I highly recommend James Oakes’ column in Catalyst, “What The 1619 Project Got Wrong”. Oakes makes and substantiates the obvious claim that the contributors to that project “erase the history of antislavery and distort the history of slavery”. Taking the column back to front, Oakes’ own conclusion is that American slavery – and antislavery – cannot be understood without going further back and examining the rise of “capitalism”. However, the largest part of his piece is dedicated to reviewing the available facts which the Project‘s authors ignored or minimized, particularly with regard to the Southern slave economy and its relationship to the North and to Europe; American abolitionism; and the history of teaching American history.
It is the last – or rather, in Oakes’ essay, the first – of these subjects that I want to comment on briefly, as teaching is the one subject treated which I actually know a fair bit about. Oakes’ review of changes in American textbooks is useful in understanding some of the divisions visible in American education today. However, I think he does not quite account for the realities of schooling, and ends up pushing his case a little further than the evidence actually allows.
In looking at history textbooks, Oakes reviews – and emphasizes that he is summarizing what is widely known – treatment of slavery from the late 19th century on. Textbooks after the Civil War naturally understood slavery to have been an issue of great importance. The early progressives – Oakes cites an 1896 book, then on through the first half of the 20th century – are the ones to whom we owe efforts to downplay both the severity of American slavery and its importance as a point of political and social debate. But the tide was already turning back toward honesty by the 1940s – at the latest – and from at least the 1970s on we have been “systematically introduced to marginalized groups – black people, women, immigrants, workers”.
Let me make my criticism first. Oakes does not really account for the role of teachers in teaching. I teach math, and hardly use my textbooks as more than a source for exercises. And this is so, even though the facts of mathematics are not seriously disputed, nor is there much call to “interpret” them. The study of history asks us to both examine our “facts” carefully and ask how we are to understand their connection and significance. Students learn interpretation from their teachers and the work teachers assign, and the simple fact is that I, with relatively little preparation and despite having my degree in mathematics, could teach “Manifest Destiny” nationalism to a history class out of today’s most misleadingly “inclusive” textbook, or “Critical Race Theory” using Beard’s textbooks that Oakes castigates.
All either of these reversals would require is a careful selection of original sources to present to students in contrast to the “oversimplified” narrative of the textbook. I would barely even have to imply the textbook’s author might have had an agenda – and this is assuming students actually read the textbook. Oakes might be surprised how many students simply don’t. So this is one weakness in his argument: whatever may be published is not necessarily the same as what is being taught.

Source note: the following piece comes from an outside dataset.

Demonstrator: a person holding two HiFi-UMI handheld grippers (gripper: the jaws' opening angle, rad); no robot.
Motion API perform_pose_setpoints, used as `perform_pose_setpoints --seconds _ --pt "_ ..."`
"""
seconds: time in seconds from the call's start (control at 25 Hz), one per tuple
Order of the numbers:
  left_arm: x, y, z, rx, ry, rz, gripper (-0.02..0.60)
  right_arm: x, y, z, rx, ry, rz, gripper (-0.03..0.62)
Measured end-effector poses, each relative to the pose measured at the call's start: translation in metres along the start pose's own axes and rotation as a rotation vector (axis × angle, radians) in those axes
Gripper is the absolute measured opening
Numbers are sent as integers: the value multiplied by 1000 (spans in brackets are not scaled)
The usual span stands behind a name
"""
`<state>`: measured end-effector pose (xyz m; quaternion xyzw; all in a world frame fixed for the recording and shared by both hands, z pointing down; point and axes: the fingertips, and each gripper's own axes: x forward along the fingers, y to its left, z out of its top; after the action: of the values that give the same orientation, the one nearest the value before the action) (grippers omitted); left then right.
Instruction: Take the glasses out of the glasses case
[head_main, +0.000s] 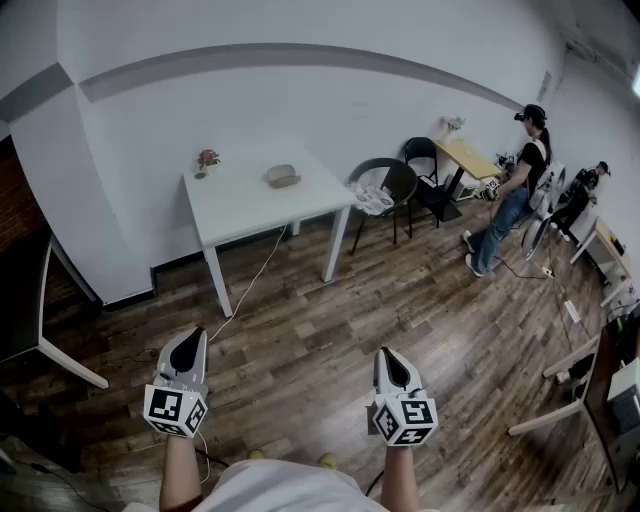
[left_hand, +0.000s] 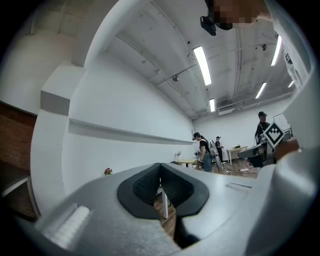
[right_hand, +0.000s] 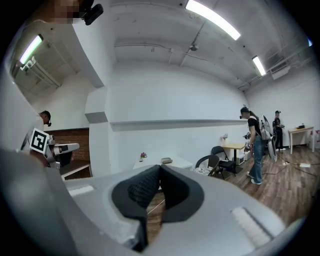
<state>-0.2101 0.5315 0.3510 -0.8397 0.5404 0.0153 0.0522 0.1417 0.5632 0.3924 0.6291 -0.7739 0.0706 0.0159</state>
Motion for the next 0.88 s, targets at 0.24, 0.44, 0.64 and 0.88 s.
perform_pose_setpoints --seconds 0.24,0.44,0.64,0.88 --pt "-3 9 1 20 0 12 9 7 6 4 5 -17 7 3" --pt "-8 12 -1 14 8 17 9 10 15 1 -1 -1 26 3" --pt "-11 15 -4 14 17 15 9 10 18 2 14 -9 10 3" --pt "-12 15 -8 9 21 15 9 6 17 -2 21 -8 1 3"
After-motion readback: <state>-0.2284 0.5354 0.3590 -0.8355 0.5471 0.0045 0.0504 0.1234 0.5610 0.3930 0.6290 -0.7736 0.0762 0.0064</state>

Additionally, textbooks are hardly replaced promptly in most schools. The expense of textbooks is enormous today, but even a hundred years ago the outlay would still have been significant – and of course, the poorer the school, the more relatively off-putting the total. Judging by my experience, a book published in 1949 might not really have become a “standard” textbook until, say, 1960.
Now, if we return to the larger context, we can also see the basis of reactionism. The early progressives intentionally downplayed slavery. The later 20th century historians corrected this. So far, we have a picture of reform. But, as Oakes documents, even other academics found some of these new books “surprisingly dark” – focused on “conflict and violence, oppression and resistance” and – crucially – without a suggestion of progress. Oakes notes in passing conservative complaints about “multiculturalists”, citing Limbaugh and Krauthammer, and invoking Reagan – but only as evidence that, as far as the historical consensus was concerned, the progressive white-washing had failed. He might have considered these complaints in more detail, if only for the odd transition of progressive to conservative, though ideological history is admittedly tangential to his article.

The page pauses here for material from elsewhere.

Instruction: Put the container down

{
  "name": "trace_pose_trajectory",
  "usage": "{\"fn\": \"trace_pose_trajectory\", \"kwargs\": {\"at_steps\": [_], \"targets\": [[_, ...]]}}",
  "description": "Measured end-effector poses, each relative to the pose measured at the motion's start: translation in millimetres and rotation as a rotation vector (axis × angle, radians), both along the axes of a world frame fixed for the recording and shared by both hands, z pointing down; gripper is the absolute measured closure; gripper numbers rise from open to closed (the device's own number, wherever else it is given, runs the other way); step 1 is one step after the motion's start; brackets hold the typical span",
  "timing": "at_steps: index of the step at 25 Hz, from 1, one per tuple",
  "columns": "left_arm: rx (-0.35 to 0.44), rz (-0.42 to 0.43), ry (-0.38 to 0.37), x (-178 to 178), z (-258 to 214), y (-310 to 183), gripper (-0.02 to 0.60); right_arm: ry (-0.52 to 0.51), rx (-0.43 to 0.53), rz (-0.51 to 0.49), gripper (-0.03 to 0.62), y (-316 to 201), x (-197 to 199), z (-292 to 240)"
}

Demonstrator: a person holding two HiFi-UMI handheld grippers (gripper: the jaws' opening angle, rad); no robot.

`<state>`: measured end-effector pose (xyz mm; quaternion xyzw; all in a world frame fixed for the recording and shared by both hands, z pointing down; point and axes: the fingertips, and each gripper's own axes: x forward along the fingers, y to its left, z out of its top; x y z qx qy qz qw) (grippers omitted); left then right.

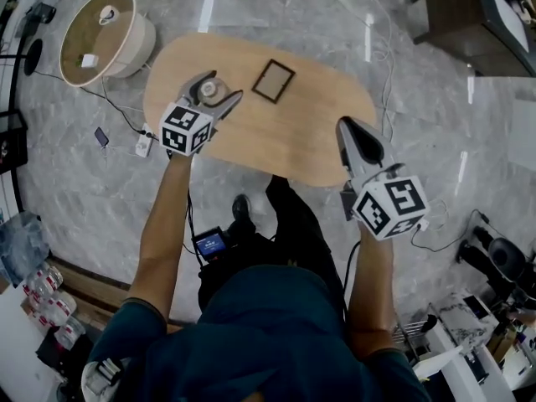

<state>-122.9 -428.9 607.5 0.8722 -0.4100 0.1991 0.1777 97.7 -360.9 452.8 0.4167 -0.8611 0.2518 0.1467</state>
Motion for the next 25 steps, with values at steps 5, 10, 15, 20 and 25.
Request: {"fn": "trace_pose_trajectory", "kwargs": {"at_steps": [5, 10, 15, 20, 25], "targets": [[-0.061, 0.000, -0.003, 3.2, 47.8, -8.5, 0.244, 0.010, -0.042, 0.006, 0.582, -3.3, 4.4, 27.6], [-0.117, -0.013, 0.003, 3.0, 88.9, -14.8, 0.244, 0.016, -0.084, 0.013, 0.582, -3.8, 9.8, 52.7], [-0.163, -0.022, -0.005, 0.8, 132.5, -23.4, 0.244, 0.024, -0.120, 0.005, 0.582, -6.8, 10.0, 75.5], [-0.185, -0.022, -0.004, 4.9, 172.4, -26.6, 0.244, 0.039, -0.151, -0.002, 0.582, -7.7, 15.6, 94.9], [-0.222, 0.004, -0.017, 14.3, 208.5, -25.2, 0.244, 0.045, -0.186, -0.003, 0.582, -8.1, 20.4, 116.6]]}}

It seems most likely that Reagan – and, if I’m right about the delay in purchase of new textbooks, Limbaugh and Krauthammer – would have gone to school with that early progressive version of things in their textbooks. And that’s an important question for conservative teachers to consider – especially as in virtually all cases the early 20th century progressives are considered largely responsible, in their disdain for written law, for many of the problems we see today. What dishonesties have been accidentally – or possibly intentionally – carried over into efforts to rebuild good schools?
But Oakes does not fully understand the motivations of the conservative push-back. I assume Oakes himself would hardly identify as a conservative, but he makes an appeal that virtually every conservative teacher would agree with verbatim: “Those of us who see in American history profound divisions over democracy, equality, racism, and slavery are not plumping for a myth.” But you can’t maintain stability on the basis of division. “A house divided against itself cannot stand.” As Neil Postman notes in his 1996 book The End of Education, an education – especially a public education – that does not provide sources of unity does not, in the end, contribute to the community. We can accept a history of division, if we maintain a unity of vision. Conservative schooling believes itself based on maintaining that vision – if admittedly not always well-defined.
In contrast, the import of The 1619 Project and similar scholarship – even if Hannah-Jones maintains it is an argument merely for “reparations” – is essentially revolutionary. It attempts to demonstrate – often assumes – that the American vision is primarily “racist” – that is, prejudiced; that is, wicked. If the facts really bore that out, it would be, at a minimum – which some have in fact called for – reason for a new constitution. Only, the charge is not – as Oakes and others have demonstrated – actually much rooted in the facts. And there is no new vision. Even the critics demand – in theory – greater democratization – a greater establishment of self-governing liberty. Which is, evidently, the ideal claimed by America. And where American corruption has curtailed the American dream, the current Constitution does in fact allow for its own amendment.
What I am increasingly afraid of – what I learned was a basic assumption among conservatives as I grew up, and what I see equally widespread among progressives today – is a fundamental disbelief in the powers and legitimacy of the institutions and officers of our nominally self-governing republic. A situation where every corrupt power “we” have is tightly embraced lest it fall into “their” hands, and where every popular movement for reform is distrusted as a “front” for some powerful interest – unless it’s a reform “we” are in favor of, in which case the campaign as well as the reform is supposed to be flawless.
The Constitution could probably use some changes: but that can hardly happen without open discussion. What we need to remind ourselves most urgently is that we have sources of unity – that we in fact hold certain truths to be self-evident; that we are committed to government by the people; that we, in fact, have a dream.